What we have here is one of those evergreen feature ideas that surfaces whenever there is a global or national sporting event that inspires religious-level fervor in fans.
Now, it’s March Madness and hoops believers — especially sort-of Methodists — will need to interpret the theological implications of Duke University (think Methodist House of Studies at the divinity school) smashing Oral Roberts University 74-51 in the first round in a tournament game that some folks though might have upset potential. Oh, the late faith healer and televangelist Oral Roberts was also (#HONEST) a United Methodist minister.
So, did God ignore the prayers of evangelical-Pentecostal hoops fanatics and favor those of the theologically hip, fluid, progressive believers at Duke? Does this score mean that God (pronouns are controversial) was pro-Duke?
With that in mind, here is a breezy pre-game think piece on this topic that ran at Religion News Service. It was written by two self-avowed Duke dudes, veteran religion-beat pro Mark Pinsky (frequently plugged here at GetReligion) and media consultant Rusty Wright. Here’s the double-decker headline:
Divine dilemma: Who gets God’s nod in March Madness?
If two Christian schools’ fans pray for victory, which one gets God’s favor?
Yes, there are passages that make this an interesting read — even after a Duke throwdownl.
North Carolinians are no less known for their near-religious team spirit and their religious belief. The wisdom tradition of the late Dean Smith, the University of North Carolina-Chapel Hill’s famed basketball coach and a courageous Baptist layman, includes the well-worn koan, “If God is not a Tar Heel, why did he make the sky Carolina blue?”
So the question naturally occurs: If both teams in the Christian tradition pray for victory, which one gets God’s favor?

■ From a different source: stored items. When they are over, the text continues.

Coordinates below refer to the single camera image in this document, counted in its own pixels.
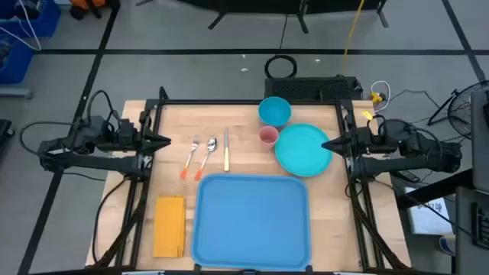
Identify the thin black hanging cable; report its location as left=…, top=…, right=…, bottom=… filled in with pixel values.
left=279, top=13, right=290, bottom=50

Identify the spoon with orange handle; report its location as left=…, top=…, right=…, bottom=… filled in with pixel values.
left=193, top=136, right=219, bottom=182

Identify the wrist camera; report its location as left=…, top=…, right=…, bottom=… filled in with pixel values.
left=376, top=118, right=406, bottom=154
left=112, top=118, right=139, bottom=152

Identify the yellow cloth napkin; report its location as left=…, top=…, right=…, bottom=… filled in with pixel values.
left=152, top=195, right=187, bottom=259

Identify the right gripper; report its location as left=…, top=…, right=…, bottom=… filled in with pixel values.
left=321, top=128, right=372, bottom=157

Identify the black partition panel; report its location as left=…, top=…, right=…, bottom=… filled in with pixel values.
left=135, top=0, right=390, bottom=34

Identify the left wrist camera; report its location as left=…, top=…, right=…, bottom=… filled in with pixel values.
left=112, top=118, right=139, bottom=152

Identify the black desk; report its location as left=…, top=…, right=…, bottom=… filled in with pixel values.
left=395, top=167, right=489, bottom=275

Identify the orange and black bag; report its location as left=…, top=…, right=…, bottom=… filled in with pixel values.
left=69, top=0, right=121, bottom=21

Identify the grey metal base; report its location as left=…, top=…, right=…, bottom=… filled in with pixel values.
left=0, top=86, right=34, bottom=100

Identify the fork with orange handle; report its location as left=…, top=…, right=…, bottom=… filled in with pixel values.
left=179, top=135, right=202, bottom=180

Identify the large blue bin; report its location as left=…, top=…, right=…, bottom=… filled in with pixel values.
left=0, top=0, right=62, bottom=38

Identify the black perforated metal box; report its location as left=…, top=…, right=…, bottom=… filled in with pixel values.
left=264, top=76, right=363, bottom=102

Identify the pink ribbed cup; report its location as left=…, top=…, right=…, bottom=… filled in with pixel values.
left=258, top=125, right=280, bottom=150

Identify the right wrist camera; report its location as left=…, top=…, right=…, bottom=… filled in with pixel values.
left=376, top=118, right=406, bottom=154

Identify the small blue bin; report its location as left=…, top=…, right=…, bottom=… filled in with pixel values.
left=0, top=36, right=34, bottom=85

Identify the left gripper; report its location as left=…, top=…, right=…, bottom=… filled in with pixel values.
left=135, top=128, right=172, bottom=156

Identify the blue bowl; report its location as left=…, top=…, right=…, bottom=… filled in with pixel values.
left=257, top=95, right=293, bottom=128

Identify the black remote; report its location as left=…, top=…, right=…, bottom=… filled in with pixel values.
left=392, top=170, right=421, bottom=183

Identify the white cable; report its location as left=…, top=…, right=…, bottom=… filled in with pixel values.
left=369, top=79, right=392, bottom=112

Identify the teal plate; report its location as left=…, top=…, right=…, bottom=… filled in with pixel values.
left=274, top=122, right=333, bottom=178

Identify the blue plastic tray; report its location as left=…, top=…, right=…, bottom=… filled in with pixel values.
left=190, top=173, right=311, bottom=271

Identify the grey cabinet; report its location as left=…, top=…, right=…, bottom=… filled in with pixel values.
left=469, top=89, right=489, bottom=194

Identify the black floor fan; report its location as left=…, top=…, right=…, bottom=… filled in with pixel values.
left=426, top=79, right=489, bottom=141

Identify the black coiled cable ring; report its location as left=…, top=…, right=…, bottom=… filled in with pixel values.
left=264, top=54, right=298, bottom=79

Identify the yellow hanging cable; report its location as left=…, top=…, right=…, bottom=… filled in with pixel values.
left=341, top=0, right=366, bottom=77

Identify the black table frame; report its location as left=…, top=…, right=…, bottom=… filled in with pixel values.
left=91, top=86, right=412, bottom=270

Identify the knife with cream handle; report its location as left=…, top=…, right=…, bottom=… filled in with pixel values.
left=223, top=128, right=231, bottom=173

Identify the blue and white round object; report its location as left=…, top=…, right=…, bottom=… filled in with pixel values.
left=439, top=233, right=458, bottom=257

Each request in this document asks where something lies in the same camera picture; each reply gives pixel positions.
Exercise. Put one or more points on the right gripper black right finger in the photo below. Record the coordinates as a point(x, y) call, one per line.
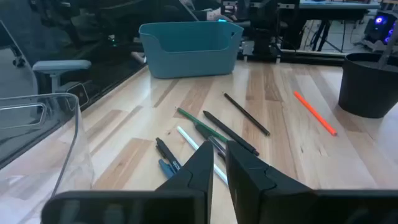
point(267, 202)

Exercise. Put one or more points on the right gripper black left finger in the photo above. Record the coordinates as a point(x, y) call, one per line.
point(186, 205)

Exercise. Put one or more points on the blue pen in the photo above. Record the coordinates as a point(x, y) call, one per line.
point(166, 169)

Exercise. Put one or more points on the white pencil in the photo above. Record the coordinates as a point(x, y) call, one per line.
point(186, 137)

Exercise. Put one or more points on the dark pen with clear barrel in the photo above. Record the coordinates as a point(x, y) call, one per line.
point(205, 133)

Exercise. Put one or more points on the matte black pen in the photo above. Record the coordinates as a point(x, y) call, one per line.
point(230, 132)

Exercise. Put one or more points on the green pencil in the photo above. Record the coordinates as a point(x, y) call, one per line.
point(192, 119)

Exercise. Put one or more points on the thin black pencil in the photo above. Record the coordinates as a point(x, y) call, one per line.
point(247, 114)

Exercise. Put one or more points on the orange pencil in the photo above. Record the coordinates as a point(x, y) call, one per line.
point(315, 113)

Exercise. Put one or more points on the teal plastic bin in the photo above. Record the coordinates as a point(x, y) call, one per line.
point(186, 62)

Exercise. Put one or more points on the green plant in black pot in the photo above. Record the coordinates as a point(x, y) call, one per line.
point(363, 90)

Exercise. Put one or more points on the clear plastic bin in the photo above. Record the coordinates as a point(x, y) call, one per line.
point(31, 174)

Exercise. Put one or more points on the office chair with grey armrest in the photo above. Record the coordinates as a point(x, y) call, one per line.
point(62, 65)

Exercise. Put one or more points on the person's hand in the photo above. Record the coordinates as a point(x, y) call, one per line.
point(217, 15)

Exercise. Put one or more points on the dark computer desk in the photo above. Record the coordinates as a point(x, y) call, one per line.
point(335, 12)

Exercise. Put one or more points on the computer tower with purple lights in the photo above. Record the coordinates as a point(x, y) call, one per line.
point(379, 28)

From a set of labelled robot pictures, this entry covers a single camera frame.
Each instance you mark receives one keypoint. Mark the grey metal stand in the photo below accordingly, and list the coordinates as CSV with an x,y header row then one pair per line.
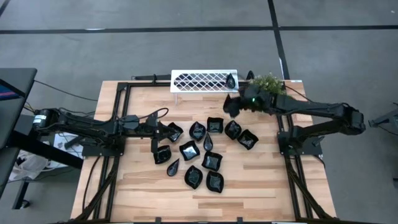
x,y
385,119

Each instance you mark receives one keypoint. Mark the black pointed oval mini plate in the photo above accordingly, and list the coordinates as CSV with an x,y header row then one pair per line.
x,y
233,130
214,182
162,155

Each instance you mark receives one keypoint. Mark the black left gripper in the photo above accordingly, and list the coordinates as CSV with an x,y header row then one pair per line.
x,y
154,124

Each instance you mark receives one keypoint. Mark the white plastic bag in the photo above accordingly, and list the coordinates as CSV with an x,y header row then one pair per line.
x,y
28,165

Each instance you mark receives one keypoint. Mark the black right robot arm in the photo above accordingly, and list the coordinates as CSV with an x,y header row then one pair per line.
x,y
311,107

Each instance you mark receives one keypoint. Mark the black leaf mini plate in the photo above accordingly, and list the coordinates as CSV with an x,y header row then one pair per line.
x,y
197,132
193,177

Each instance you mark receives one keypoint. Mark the black desk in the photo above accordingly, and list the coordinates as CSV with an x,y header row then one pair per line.
x,y
12,118

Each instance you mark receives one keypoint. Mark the black bracket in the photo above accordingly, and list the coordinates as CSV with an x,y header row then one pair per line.
x,y
250,75

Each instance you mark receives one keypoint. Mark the black wavy square mini plate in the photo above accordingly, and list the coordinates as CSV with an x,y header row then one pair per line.
x,y
189,151
178,137

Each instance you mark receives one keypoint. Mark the laptop with coloured screen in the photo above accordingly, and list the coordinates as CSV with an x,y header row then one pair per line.
x,y
7,91

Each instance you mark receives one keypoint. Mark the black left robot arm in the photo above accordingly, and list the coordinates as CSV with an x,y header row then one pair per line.
x,y
87,127

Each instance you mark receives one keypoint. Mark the small green potted plant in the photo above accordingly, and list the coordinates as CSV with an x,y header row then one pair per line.
x,y
269,84

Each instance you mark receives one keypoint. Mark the white paper sheets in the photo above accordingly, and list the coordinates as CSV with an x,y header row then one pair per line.
x,y
60,143

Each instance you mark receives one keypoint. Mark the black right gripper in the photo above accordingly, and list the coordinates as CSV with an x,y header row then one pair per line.
x,y
256,99

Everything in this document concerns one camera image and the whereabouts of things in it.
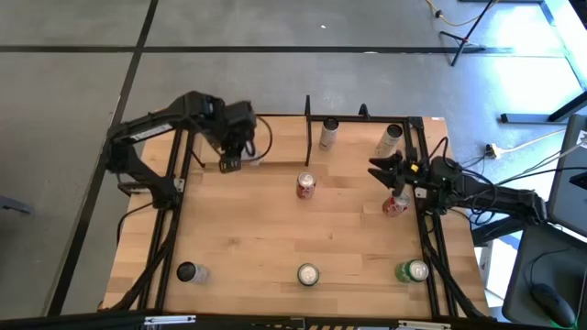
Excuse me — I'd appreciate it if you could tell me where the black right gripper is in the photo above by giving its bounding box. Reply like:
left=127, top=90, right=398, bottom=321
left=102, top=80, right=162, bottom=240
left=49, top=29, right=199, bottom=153
left=366, top=153, right=435, bottom=197

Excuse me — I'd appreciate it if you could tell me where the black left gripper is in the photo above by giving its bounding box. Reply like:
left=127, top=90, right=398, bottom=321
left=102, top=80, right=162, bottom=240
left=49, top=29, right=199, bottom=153
left=211, top=101, right=258, bottom=174

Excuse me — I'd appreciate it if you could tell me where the white Celsius Tropical Vibe can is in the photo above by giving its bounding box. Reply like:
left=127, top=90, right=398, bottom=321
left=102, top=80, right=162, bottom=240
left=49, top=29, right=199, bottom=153
left=374, top=123, right=404, bottom=158

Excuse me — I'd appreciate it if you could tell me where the red Coca-Cola can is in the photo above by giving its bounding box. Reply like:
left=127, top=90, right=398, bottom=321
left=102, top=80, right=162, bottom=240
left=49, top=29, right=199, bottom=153
left=382, top=191, right=412, bottom=218
left=295, top=171, right=317, bottom=201

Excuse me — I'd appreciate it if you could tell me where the white Celsius Peach Vibe can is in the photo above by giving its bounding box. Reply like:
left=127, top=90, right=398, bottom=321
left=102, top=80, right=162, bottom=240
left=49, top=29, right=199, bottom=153
left=318, top=116, right=340, bottom=152

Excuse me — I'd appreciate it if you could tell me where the green Sprite can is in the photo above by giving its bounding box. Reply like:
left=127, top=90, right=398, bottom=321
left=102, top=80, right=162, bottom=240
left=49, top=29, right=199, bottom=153
left=393, top=258, right=431, bottom=284
left=296, top=262, right=321, bottom=288

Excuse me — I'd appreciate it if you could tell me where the white Celsius tall can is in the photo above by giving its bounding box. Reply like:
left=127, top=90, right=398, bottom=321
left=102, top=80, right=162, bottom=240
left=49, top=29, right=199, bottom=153
left=175, top=260, right=211, bottom=285

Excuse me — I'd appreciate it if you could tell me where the black tripod stand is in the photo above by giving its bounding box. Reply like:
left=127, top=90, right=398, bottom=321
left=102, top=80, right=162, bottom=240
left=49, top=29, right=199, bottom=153
left=438, top=0, right=501, bottom=68

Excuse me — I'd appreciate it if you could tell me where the grey side desk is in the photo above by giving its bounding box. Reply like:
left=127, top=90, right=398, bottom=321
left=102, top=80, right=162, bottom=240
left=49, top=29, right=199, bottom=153
left=471, top=214, right=587, bottom=329

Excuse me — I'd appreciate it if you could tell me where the dark grey flat panel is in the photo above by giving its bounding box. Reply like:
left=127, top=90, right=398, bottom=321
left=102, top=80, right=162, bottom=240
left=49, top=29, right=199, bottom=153
left=548, top=114, right=587, bottom=237

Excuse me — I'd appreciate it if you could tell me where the black computer mouse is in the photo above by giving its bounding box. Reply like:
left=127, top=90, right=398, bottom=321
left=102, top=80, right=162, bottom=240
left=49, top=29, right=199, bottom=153
left=531, top=282, right=578, bottom=329

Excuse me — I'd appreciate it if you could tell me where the grey chair base leg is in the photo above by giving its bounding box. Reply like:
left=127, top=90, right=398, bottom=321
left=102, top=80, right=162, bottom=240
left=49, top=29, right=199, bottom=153
left=0, top=194, right=33, bottom=215

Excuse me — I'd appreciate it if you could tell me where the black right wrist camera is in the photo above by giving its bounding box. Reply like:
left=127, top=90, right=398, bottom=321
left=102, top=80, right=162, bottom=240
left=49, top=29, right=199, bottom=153
left=432, top=155, right=462, bottom=182

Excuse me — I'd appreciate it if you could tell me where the wooden shelf with black frame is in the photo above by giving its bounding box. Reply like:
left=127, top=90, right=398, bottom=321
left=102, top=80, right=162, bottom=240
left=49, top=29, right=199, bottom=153
left=191, top=94, right=314, bottom=169

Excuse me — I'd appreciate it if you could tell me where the black aluminium rig frame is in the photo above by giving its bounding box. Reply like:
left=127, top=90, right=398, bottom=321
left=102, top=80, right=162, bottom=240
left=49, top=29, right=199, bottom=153
left=98, top=104, right=499, bottom=322

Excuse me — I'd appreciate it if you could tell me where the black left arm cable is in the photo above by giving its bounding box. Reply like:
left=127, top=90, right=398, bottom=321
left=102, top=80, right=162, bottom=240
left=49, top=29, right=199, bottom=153
left=116, top=201, right=155, bottom=247

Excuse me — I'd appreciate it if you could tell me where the white power cable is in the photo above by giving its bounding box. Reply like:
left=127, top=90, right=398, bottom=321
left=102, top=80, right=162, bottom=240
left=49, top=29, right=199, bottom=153
left=497, top=127, right=570, bottom=152

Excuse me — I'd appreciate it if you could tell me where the silver metal bracket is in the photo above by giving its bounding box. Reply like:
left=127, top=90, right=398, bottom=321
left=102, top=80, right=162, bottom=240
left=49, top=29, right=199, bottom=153
left=143, top=313, right=197, bottom=326
left=397, top=319, right=453, bottom=330

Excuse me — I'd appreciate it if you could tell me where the yellow cable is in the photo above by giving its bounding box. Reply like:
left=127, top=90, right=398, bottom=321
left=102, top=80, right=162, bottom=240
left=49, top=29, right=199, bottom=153
left=425, top=0, right=499, bottom=28

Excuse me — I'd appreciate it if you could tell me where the black camera mount beam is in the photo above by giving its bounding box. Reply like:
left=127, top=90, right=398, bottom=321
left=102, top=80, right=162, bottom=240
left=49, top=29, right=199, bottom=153
left=0, top=311, right=587, bottom=330

Now, prepare for some serious name-dropping
(Duke’s young coach, Jon Scheyer, is Jewish, but the concept of swaying God’s favor through prayer doesn’t appear to be as deep in the Jewish faith: “Nothing drives me more crazy than when I hear an athlete thanking God for a three-pointer, a twenty foot putt, or a touchdown,” wrote Rabbi Daniel S. Brenner, on the website Spirit and Story.)
The question is lighthearted, but underlying it is a more serious one: Besides the idea that God could or would influence the result, what is the appropriate thing to pray for in sports? And how does this kind of prayer translate into other areas of our lives?
We turned, naturally, to Rusty’s sister, the Rev. Deborah L. Wright, Duke ’74.
“As a Presbyterian minister and an avid Duke alum and March Madness fan, I never pray for victory,” she said. “I scream at my TV for it, mind you, but rather I pray for fairness, for mutual respect, for the officials to have ‘the eyes to see,’ and for the Duke players to recognize the source of their strength. I also pray that our game times don’t conflict with any of my Sunday duties — that’s too big a temptation to call in a sick day!”
The Rev. Will Willimon, former dean of the Duke Chapel, former Methodist bishop of North Alabama and a current Duke faculty member, shares the idea that God is agnostic, so to speak, when it comes to sporting contests, writing in an email, “Though I’m deeply, deeply committed to winning basketball, I have no evidence that God is.”
“Jesus said not to hide our light under a basket,” Willimon continued, “when I wish he had said to make as many baskets as possible in the first half of the game. I don’t dare bother the Lord with prayers for a Duke win, though Duke is a better school and team. Sitting here in my office in the middle of Duke’s gothic campus I’m tempted to pray, ‘Dear Lord, bless both teams but please bless the Blue Devils with just a few points more than you bless ORU.”
And on the other side, there is an insider who grew up in Duke territory, but now is a dean at ORU’s College of Arts & Cultural Studies. Yes, arts AND culture can be found in Oklahoma.
[Norm Mintle] also sees praying for victory as a vain effort. “I often smile,” he said, “when I see fans of religious schools praying for victory and ask myself, ‘Do you think your prayers carry more weight with the Almighty than your opponents’ prayers?’ Poor God. How is he to choose?
“A better prayer might include asking help with safety, a gracious spirit toward the opponent, or that each player do his best. But I do love the old saying, ‘Pray like everything depends on God. Act like everything depends on you.’”
The question also helps us look at other historical theological controversies. “God doesn’t pick favorites in sporting events,” said Mintle. “But he certainly knows the outcome before tipoff. Does that mean he preordained the outcome? That’s a great Calvinism v. Armenianism debate topic.”
That’s enough for now.
Here is my question: Is the “pray for a good game, solid efforts and no injuries” theme now the official theological wisdom of the Judeo-Christian world? (I once heard precisely that language from the late, great Dallas Cowboys czar Tom Landry.)
Has anyone heard a different response? Care to share a URL or two?